### About this task
In your copy, each line below is repeated exactly and no image appears.

### Data

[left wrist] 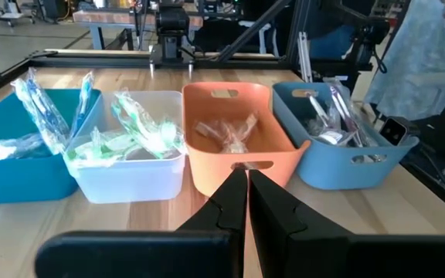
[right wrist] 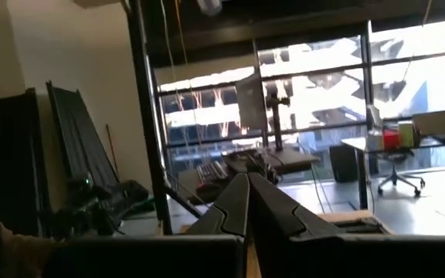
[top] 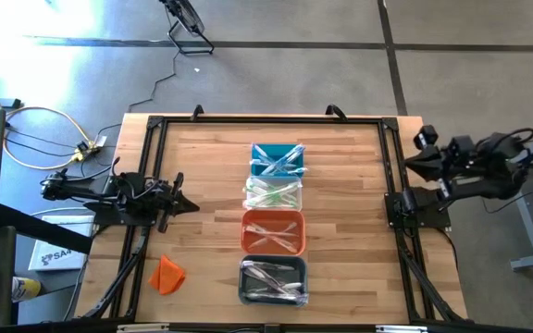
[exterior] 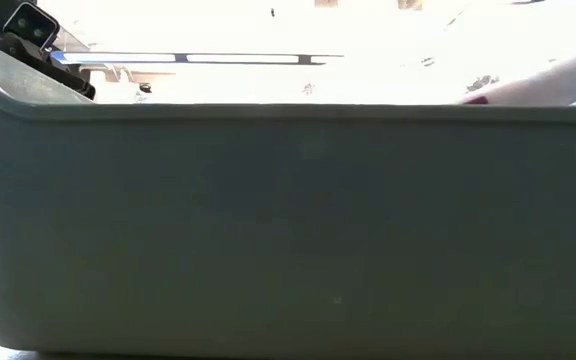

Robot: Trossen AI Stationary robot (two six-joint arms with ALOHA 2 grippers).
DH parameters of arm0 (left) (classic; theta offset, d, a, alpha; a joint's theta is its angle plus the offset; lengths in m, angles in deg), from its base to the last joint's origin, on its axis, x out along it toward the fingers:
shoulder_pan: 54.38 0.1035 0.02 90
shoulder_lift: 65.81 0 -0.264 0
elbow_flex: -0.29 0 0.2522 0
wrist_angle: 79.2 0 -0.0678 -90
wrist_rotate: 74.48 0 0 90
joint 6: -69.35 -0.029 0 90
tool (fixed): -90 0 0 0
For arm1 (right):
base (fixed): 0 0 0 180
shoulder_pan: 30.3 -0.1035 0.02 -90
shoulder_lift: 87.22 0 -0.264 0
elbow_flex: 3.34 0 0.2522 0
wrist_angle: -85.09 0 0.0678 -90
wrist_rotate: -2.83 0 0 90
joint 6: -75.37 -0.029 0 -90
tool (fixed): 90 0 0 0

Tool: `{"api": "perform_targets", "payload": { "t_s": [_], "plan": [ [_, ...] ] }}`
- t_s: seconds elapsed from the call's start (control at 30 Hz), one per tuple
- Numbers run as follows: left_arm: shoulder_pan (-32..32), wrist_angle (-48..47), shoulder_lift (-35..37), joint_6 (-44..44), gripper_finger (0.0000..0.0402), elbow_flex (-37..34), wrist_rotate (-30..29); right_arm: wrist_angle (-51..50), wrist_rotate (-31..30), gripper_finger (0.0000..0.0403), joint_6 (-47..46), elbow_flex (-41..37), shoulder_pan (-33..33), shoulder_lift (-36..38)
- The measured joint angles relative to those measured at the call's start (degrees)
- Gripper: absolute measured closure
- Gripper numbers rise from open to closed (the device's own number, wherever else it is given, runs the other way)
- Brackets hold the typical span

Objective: Pick & Place Toothbrushes
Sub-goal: Return to home position

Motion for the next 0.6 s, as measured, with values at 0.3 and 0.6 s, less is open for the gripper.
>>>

### Solution below
[left wrist] 
[right wrist] 
[top] 
[exterior] 

Robot: Trossen AI Stationary robot (two six-joint arms with ALOHA 2 grippers).
DH parameters of arm0 (left) (classic; theta offset, d, a, alpha; a joint's theta is its angle plus the offset; lengths in m, angles in deg), from its base to the last joint's origin, on its axis, x out along it toward the fingers:
shoulder_pan: 54.38 0.1035 0.02 90
shoulder_lift: 65.81 0 -0.264 0
elbow_flex: -0.29 0 0.2522 0
wrist_angle: 79.2 0 -0.0678 -90
wrist_rotate: 74.48 0 0 90
joint 6: -69.35 -0.029 0 90
tool (fixed): -90 0 0 0
For arm1 (right):
base (fixed): 0 0 0 180
shoulder_pan: 30.3 -0.1035 0.02 -90
shoulder_lift: 87.22 0 -0.264 0
elbow_flex: 3.34 0 0.2522 0
wrist_angle: -85.09 0 0.0678 -90
wrist_rotate: -2.83 0 0 90
joint 6: -75.37 -0.029 0 -90
tool (fixed): 90 0 0 0

Tool: `{"api": "perform_targets", "payload": { "t_s": [_], "plan": [ [_, ...] ] }}`
- t_s: seconds elapsed from the call's start (control at 30 Hz), one per tuple
- Numbers run as follows: left_arm: shoulder_pan (-32..32), wrist_angle (-48..47), shoulder_lift (-35..37), joint_6 (-44..44), gripper_finger (0.0000..0.0402), elbow_flex (-37..34), wrist_rotate (-30..29); right_arm: wrist_angle (-51..50), wrist_rotate (-31..30), gripper_finger (0.0000..0.0403), joint_6 (-47..46), elbow_flex (-41..37), shoulder_pan (-33..33), shoulder_lift (-36..38)
- The measured joint angles relative to those measured at the call's start (degrees)
- Gripper: absolute measured closure
- Gripper numbers rise from open to closed (the device's own number, wherever else it is given, runs the other way)
- Brackets hold the typical span

Objective: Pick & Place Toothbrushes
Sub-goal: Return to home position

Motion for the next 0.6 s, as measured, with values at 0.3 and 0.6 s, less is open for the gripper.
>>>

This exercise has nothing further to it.